In 2001, Haggard released a set of originals and classics by Lefty Frizzell, Hank Williams and Hank Thompson called the Roots, Vol 1, took him into her home to live with strangers and former guitarist Frizzell, Norman Stephens. In 2003, a year after the controversial anti-George W. Comments of the Dixie Chicks Bush in London, Haggard released an album in more than social commentary, this time on the side of the crowd against the war. Haggard like never previously released on his own label Hag contains the song “This is the news”, which criticizes the media for coverage of national stories soft Laci Peterson, as the murder took place to address the most serious events affected like Iraq. In interviews in the media defended the Dixie Chicks Haggard, call the right attacks the group a “verbal witch-hunt and lynching.”

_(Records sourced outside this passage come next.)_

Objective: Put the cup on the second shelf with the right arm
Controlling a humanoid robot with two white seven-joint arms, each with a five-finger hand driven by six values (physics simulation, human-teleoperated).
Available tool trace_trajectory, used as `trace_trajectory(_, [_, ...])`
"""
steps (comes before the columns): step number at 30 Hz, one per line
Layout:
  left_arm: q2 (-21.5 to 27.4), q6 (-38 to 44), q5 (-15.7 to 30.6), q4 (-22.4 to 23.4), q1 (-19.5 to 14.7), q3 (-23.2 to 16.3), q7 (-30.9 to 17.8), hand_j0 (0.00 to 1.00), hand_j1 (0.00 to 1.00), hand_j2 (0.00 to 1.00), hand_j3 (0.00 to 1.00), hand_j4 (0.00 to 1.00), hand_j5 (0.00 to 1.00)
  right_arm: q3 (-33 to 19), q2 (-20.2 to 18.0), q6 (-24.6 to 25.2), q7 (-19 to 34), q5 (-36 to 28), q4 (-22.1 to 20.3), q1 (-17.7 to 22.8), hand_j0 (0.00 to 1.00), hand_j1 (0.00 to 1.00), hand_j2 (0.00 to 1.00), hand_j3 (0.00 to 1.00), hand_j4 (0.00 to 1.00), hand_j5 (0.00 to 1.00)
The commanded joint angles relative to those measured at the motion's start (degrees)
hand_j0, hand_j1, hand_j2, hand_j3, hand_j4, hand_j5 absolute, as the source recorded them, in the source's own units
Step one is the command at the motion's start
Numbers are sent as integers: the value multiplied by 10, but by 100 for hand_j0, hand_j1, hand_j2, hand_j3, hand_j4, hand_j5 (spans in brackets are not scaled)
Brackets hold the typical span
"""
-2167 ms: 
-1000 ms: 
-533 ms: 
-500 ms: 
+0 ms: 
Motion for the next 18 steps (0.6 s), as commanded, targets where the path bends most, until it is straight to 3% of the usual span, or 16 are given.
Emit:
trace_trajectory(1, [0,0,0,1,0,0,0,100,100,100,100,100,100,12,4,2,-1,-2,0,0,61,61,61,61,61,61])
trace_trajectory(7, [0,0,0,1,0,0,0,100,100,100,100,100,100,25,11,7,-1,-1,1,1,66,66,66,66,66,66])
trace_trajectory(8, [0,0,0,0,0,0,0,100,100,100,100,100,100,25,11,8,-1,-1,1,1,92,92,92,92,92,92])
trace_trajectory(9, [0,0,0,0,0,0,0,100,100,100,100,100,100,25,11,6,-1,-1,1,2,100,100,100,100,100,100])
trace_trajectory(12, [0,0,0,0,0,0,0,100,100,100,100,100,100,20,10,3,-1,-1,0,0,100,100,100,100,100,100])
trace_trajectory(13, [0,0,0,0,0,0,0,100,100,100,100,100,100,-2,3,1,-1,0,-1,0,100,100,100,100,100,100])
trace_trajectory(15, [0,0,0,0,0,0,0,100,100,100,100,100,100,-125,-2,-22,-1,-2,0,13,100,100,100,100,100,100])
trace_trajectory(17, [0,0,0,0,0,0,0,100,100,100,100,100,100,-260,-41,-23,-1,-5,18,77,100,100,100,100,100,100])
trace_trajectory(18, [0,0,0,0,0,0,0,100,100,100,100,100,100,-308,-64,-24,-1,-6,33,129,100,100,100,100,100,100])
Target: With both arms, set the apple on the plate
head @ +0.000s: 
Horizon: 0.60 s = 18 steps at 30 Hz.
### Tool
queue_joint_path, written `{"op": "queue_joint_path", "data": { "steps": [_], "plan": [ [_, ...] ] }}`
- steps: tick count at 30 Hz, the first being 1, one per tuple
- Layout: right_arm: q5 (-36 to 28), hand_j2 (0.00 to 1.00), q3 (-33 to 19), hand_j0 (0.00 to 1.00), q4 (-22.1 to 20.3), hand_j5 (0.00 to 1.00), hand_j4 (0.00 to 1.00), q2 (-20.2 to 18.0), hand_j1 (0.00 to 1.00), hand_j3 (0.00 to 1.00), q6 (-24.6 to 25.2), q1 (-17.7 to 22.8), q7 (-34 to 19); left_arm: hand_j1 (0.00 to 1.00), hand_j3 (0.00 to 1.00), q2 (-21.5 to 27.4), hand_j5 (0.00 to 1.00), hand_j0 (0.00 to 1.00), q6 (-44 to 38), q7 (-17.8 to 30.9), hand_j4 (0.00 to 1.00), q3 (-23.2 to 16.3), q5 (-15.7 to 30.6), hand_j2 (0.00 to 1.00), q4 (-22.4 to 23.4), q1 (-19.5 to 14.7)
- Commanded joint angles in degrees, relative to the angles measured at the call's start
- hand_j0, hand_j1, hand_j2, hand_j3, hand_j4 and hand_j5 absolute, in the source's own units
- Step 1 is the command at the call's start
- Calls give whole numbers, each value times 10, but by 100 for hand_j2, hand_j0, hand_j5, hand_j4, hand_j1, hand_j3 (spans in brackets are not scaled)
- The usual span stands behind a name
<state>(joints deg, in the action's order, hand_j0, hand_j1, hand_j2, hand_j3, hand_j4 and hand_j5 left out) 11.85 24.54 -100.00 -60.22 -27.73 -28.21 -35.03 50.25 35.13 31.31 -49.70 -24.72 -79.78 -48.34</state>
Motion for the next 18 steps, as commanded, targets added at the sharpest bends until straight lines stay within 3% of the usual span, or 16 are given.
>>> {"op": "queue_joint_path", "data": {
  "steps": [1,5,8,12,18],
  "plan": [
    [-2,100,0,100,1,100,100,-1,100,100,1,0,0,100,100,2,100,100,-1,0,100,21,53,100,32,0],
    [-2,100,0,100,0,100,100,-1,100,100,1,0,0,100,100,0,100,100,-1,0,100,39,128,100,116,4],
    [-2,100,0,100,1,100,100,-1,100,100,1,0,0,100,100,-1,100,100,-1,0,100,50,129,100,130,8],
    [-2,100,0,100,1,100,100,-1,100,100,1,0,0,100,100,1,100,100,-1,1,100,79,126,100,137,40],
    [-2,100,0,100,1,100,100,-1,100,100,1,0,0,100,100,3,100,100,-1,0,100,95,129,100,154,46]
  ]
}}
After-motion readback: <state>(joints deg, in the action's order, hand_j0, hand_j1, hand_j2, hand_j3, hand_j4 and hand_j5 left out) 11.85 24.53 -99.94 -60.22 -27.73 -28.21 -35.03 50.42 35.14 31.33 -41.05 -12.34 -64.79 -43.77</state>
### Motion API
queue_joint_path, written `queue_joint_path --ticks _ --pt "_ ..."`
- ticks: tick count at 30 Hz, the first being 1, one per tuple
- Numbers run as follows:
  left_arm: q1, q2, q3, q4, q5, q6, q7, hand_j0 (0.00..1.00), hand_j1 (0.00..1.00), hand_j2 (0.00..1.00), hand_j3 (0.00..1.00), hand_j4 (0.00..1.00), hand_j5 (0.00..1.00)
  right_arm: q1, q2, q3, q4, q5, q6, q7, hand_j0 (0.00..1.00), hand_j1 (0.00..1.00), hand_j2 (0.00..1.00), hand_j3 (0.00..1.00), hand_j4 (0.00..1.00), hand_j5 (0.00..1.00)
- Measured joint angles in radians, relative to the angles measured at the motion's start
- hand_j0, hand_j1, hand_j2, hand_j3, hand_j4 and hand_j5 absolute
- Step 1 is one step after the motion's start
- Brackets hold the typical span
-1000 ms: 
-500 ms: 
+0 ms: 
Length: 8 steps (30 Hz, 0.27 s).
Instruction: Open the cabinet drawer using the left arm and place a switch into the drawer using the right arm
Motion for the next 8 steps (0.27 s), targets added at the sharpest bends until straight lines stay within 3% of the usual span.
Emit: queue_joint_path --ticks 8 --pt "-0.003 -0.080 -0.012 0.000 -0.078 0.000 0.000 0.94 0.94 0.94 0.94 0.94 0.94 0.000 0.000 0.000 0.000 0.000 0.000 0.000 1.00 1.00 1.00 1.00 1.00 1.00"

In 2004 he retired from the social commentary for a moment, to release an album of pop standards on EMI, Unforgettable, his readings of songs like “Pennies From Heaven” and includes “As Time Goes By.” He returned to gritty social commentary to 2005 in Chicago wind, to criticize the “America First”, a song Bush policy and suggesting that America withdraw from Iraq included. Haggard returned to national radio in 2006, dueting with country star Gretchen Wilson on the song “Politically Incorrect” from his album All Jacked Up, and his lyrics – “Nothing wrong with the Bible, nothing wrong with the flag” – the return Haggard’s previous policy feelings. This year, the Recording Academy Lifetime Achievement Award presented by Haggard Grammy. In 2007, Haggard moved from social criticism once again presented to the bluegrass sessions, working with Marty Stuart and Alison Krauss on a number of bluegrass versions of some of his songs.
Bonnie Owens, his former wife and collaborator, died of Alzheimer’s disease in 2006 at age 76, at the end of 2008, with 71 the same Haggard had surgery to remove part of a lung tumor. But he was back on stage to play only two months later. In “The Fighter: The Life & Times of Merle Haggard,” Jason Fine range of Haggard profile in Rolling Stone, left the 72-year-old singer as feisty as ever – give up a weed-smoking firebrand, control of his career rejected and complained to anyone on the DEA agents flew over his 200 acres in California. Haggard was also a man prone to “unpredictable rhythms: He could have easily over long distances, so lighten his mood, and he will start in the ideas for a new album, or to sell his plan to start a business from sea, catfish, or a joke – often dirty -. this is a detached, lewd laughter sound stopped to shake his body has caused “The detailed profile revival late Haggard – facts, he was just 11 albums in ten years – to maintain and difficult to live past the singer, his fascination with aliens and urge its recording and live performance. “I felt like all the guys who have done everything that means anything to me,” Haggard said, referring to colleagues like Willie Nelson, Hank Williams and Waylon Jennings, “would be terribly disappointed in me if I do not continue.” Parts of this biography appeared in Rolling Stone Encyclopedia of Rock & Roll (Simon & Schuster, 2001). Chuck Eddy contributed to this story.